Elimination disorders in cats are typified by elimination outside of a preferred area. Diagnostic indicators include urine marking (which can also be a normal behavior) and toileting outside of the litter box. Prior to implementing behavioral treatment, treatment of any underlying medical conditions that may be contributing to the problem is essential.

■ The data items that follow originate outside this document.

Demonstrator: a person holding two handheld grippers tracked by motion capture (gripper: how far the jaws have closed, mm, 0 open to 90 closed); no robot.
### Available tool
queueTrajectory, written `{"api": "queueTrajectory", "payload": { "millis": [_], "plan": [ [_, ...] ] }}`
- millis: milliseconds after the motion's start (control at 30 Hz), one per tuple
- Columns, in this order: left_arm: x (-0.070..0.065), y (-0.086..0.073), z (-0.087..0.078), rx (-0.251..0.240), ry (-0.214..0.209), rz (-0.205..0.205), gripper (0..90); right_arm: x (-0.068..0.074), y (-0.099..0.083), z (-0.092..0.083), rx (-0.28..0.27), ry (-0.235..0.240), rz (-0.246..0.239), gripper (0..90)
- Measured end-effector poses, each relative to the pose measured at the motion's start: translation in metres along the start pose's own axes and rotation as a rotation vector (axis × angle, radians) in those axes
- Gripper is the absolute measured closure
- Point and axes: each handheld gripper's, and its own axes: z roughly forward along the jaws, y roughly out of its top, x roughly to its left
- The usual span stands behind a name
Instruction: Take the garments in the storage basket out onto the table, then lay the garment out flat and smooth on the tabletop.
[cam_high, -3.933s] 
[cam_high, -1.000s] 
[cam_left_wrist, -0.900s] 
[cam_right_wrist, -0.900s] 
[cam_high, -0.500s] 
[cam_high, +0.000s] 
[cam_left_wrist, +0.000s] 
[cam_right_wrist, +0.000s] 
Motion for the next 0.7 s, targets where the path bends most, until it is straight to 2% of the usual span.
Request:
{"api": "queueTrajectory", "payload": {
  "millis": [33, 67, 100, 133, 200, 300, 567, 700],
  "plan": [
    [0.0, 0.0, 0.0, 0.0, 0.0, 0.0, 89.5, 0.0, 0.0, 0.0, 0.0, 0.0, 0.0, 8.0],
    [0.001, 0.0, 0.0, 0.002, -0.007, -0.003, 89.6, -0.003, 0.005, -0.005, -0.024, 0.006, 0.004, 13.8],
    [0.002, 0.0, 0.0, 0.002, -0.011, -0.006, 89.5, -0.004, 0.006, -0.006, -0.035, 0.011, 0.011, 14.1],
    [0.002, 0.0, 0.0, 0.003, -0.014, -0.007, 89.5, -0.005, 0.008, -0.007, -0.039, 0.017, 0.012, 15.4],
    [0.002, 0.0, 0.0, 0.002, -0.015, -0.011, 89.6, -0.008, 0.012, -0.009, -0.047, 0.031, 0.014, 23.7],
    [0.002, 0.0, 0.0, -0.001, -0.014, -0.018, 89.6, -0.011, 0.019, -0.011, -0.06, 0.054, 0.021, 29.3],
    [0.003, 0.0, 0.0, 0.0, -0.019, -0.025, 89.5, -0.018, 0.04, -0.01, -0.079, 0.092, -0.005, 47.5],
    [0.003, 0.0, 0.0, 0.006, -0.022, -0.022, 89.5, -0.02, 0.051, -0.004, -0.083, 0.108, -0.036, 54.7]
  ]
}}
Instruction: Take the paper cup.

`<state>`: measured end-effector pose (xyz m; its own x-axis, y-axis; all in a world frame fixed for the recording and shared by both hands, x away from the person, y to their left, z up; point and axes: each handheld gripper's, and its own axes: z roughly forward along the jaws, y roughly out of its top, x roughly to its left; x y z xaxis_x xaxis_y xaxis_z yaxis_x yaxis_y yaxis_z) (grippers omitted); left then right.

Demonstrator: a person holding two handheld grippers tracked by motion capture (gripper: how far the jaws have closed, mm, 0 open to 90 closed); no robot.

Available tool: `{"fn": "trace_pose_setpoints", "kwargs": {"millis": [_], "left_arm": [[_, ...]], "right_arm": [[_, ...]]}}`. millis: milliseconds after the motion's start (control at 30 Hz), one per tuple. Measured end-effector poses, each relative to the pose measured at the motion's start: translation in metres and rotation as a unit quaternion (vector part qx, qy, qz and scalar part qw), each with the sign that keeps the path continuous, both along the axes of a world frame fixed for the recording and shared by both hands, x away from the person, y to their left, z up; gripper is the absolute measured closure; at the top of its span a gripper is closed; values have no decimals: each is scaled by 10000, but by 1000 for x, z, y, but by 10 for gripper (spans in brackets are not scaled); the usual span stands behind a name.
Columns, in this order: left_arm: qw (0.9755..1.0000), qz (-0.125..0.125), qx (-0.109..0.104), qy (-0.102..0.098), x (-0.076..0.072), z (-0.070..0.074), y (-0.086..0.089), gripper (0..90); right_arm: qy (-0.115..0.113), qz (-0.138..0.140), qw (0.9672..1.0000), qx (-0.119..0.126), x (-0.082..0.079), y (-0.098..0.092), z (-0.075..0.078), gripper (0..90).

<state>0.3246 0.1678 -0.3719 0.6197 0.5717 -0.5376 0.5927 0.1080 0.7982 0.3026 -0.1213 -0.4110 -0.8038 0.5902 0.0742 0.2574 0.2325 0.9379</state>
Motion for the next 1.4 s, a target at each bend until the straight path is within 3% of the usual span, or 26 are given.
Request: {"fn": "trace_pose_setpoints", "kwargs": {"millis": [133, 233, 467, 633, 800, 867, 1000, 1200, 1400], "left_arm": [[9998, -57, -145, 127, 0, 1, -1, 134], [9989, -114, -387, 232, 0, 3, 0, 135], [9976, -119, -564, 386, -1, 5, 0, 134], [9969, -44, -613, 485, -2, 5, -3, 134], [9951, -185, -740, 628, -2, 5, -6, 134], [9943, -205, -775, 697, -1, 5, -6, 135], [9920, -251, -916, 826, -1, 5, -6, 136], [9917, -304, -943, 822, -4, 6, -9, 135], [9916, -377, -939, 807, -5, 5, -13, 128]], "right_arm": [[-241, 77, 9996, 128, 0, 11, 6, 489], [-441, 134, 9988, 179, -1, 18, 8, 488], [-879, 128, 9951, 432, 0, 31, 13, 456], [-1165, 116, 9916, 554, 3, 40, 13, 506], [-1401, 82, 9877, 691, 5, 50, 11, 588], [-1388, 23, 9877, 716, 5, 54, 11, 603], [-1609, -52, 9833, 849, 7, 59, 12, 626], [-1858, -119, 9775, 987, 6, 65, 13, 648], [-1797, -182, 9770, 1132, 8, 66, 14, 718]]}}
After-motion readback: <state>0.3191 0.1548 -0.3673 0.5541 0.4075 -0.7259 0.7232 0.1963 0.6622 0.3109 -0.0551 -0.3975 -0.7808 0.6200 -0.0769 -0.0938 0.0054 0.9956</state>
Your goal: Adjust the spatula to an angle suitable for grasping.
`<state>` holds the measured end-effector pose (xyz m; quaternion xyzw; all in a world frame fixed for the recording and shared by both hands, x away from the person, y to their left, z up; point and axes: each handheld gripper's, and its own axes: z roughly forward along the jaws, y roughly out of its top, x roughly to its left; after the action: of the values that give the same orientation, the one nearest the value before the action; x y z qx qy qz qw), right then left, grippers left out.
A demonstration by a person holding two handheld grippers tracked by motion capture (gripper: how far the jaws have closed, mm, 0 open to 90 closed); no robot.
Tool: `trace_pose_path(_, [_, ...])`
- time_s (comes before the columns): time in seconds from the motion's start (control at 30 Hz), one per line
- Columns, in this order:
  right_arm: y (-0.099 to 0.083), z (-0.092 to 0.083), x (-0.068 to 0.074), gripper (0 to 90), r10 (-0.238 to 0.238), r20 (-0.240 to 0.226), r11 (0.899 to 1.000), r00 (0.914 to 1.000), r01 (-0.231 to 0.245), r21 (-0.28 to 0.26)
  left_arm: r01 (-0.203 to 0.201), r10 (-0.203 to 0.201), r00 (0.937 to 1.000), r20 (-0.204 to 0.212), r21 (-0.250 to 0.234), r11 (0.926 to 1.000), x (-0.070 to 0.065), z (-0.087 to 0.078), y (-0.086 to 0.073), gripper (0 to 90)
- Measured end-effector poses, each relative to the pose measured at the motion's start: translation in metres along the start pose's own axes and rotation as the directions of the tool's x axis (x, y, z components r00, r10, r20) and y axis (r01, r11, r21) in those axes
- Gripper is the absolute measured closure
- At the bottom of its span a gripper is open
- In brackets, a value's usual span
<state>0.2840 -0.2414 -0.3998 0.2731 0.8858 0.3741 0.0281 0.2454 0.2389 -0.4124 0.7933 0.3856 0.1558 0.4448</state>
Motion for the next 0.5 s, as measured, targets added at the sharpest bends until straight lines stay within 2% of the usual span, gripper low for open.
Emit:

Environmental changes are the first line of treatment and are often effective. Examples include providing extra litter boxes, cleaning litter boxes more often, and changing litter type/litter box style to improve access. 45 Behavioral treatments can also have positive effects on animals treated for primary medical disorders because medical and behavioral conditions can exist concurrently and exacerbate each other.

Separation anxiety

Separation anxiety can occur when a pet is either left home alone or separated from its owner. Separation anxiety usually presents as signs of clinical distress such as pacing, panting, vocalizing, urination, destruction of property, and salivation. This condition should be considered to be a behavioral emergency. Medications, including clomipramine and fluoxetine, have both been approved for use in dogs and should be used as a first-line treatment at the earliest sign of clinical distress. A comprehensive treatment plan includes behavior modification, environmental enrichment, and minimizing separation to the extent possible. Signs of separation anxiety may not be apparent to the owner. This Task Force encourages all clients to annually videotape their pet when they are not home as a way to detect behavioral abnormalities, including less obvious forms of separation anxiety. Medications have a higher likelihood of treatment success if they are used early in the development of observed anxiety. Duration of treatment depends on severity of the anxiety and response to treatment.

Noise phobia

Noise phobia during thunder, fireworks, or storms is a profound fear manifested by hiding, trembling, destruction of property, salivation, or panting. Those behaviors occur in response to a specific sound or circumstances associated with that sound. Anxiolytic medications (e.g., alprazolam and clonazepam for dogs and oxazepam for cats) are used on an as-needed basis as the first line of treatment and
should be given 1–2 hr before an anticipated triggering event. 14 Some patients may also need daily medication, and every one should have concurrent nonpharmacologic management for long-term treatment. 46 Other anxiety diagnoses often coexist with noise phobia. Screening for potential comorbidities is important because comorbidity worsens each condition. 15

Cat-to-cat aggression

Cat-to-cat aggression is evidenced by behaviors such as staring, hissing, swatting, scratching, growling, or biting other cats in the home environment. Treatment plans include medication (generally start with fluoxetine), environmental enrichment, training, play therapy, and safety tools. Regardless of the underlying cause for inter-cat aggression, a critical step in treatment involves separating the cats until a course of medication and behavior modification has been completed. The cats may then be gradually reintroduced. Cases of aggression within a cat’s social group can take anywhere from 2 to 12 mo to resolve, requiring patience. Permanent separation of cats is always an option.